Judge Long's decision hit on the sensitive issue of the "assignment of mortgages in blank." In their crazed fury to aggregate and sell and then resell mortgages, many mortgage documents were transferred without explicitly naming to whom the note or mortgage was being sold.



The banks have argued (and tried to with Long) that this practice is legal. The argument being that everyone's doing it and it is standard practice in the industry. Long didn't buy it. "These blank mortgage assignments were never recorded and they were not legally recordable," he wrote in his ruling.



Where it gets interesting, is rather than take a loss and accept the ruling from a lower court - a decision that in retrospect must now seem like a good idea, in their contempt and utter lack of respect for the law, they decided to appeal to a higher authority. The Massachusetts Supreme Judicial Court, who upheld, unanimously, the lower court's decision.

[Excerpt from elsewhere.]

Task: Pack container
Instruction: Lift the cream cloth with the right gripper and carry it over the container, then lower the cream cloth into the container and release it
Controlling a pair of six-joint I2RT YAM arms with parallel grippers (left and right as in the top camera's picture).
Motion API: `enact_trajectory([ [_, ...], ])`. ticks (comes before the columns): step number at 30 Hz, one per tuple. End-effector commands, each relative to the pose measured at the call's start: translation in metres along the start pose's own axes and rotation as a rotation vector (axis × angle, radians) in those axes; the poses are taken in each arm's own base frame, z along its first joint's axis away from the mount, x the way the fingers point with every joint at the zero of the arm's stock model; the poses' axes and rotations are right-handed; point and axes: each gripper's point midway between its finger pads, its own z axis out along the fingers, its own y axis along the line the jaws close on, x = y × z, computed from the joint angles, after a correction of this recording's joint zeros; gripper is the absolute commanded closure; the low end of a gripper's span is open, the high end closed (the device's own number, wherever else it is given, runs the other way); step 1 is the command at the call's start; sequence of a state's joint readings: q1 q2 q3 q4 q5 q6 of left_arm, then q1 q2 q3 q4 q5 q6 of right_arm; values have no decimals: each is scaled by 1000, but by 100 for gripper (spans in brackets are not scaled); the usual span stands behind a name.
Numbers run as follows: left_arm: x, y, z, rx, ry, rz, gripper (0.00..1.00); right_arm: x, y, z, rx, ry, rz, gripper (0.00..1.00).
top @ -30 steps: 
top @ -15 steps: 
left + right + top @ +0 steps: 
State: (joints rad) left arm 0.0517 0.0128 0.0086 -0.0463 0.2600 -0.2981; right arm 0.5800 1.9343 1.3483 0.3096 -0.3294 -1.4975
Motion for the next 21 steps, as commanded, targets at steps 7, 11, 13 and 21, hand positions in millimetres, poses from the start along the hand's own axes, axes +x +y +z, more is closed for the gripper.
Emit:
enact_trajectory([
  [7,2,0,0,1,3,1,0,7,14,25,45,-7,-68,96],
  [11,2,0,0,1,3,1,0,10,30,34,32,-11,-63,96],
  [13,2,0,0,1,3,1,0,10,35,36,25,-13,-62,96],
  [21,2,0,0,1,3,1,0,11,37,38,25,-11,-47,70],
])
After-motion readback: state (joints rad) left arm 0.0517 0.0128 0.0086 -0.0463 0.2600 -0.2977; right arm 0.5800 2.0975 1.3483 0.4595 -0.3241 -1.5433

We agree with the [land court] judge that the plaintiffs who were not the original mortgagees, failed to make the required showing that they were the holders of the mortgages at the time of foreclosure,'' the justices said in their opinion.



Under; Massachusetts law, in order to sell the borrowers home at a foreclosure auction, the foreclosing entity must actually be the "holder" of the right to foreclose contained in a borrowers' mortgage at the time the auction takes place.



"Looking into the not so distant future, I predict Judge Long's ruling will be hailed as one of the great Judicial opinions of all time, with regards to its impact," Attorney Glenn Russell said.



Essex County Register of Deeds John O'Brien, who in November requested that Attorney General Martha Coakley investigate whether major lenders had devised a scheme to avoid paying assignment fees when transferring mortgages from one entity to another, issued the following statement on Friday:

The Massachusetts Supreme Court has ruled that these Major Banks must follow the same laws as everyone else and that assignments are not optional in Massachusetts. It's obviously they didn't want the public to know what they were doing, coupled with their greed in trying to deliberately avoid the payment of the required recording fees, has placed them in the mess that they are in today.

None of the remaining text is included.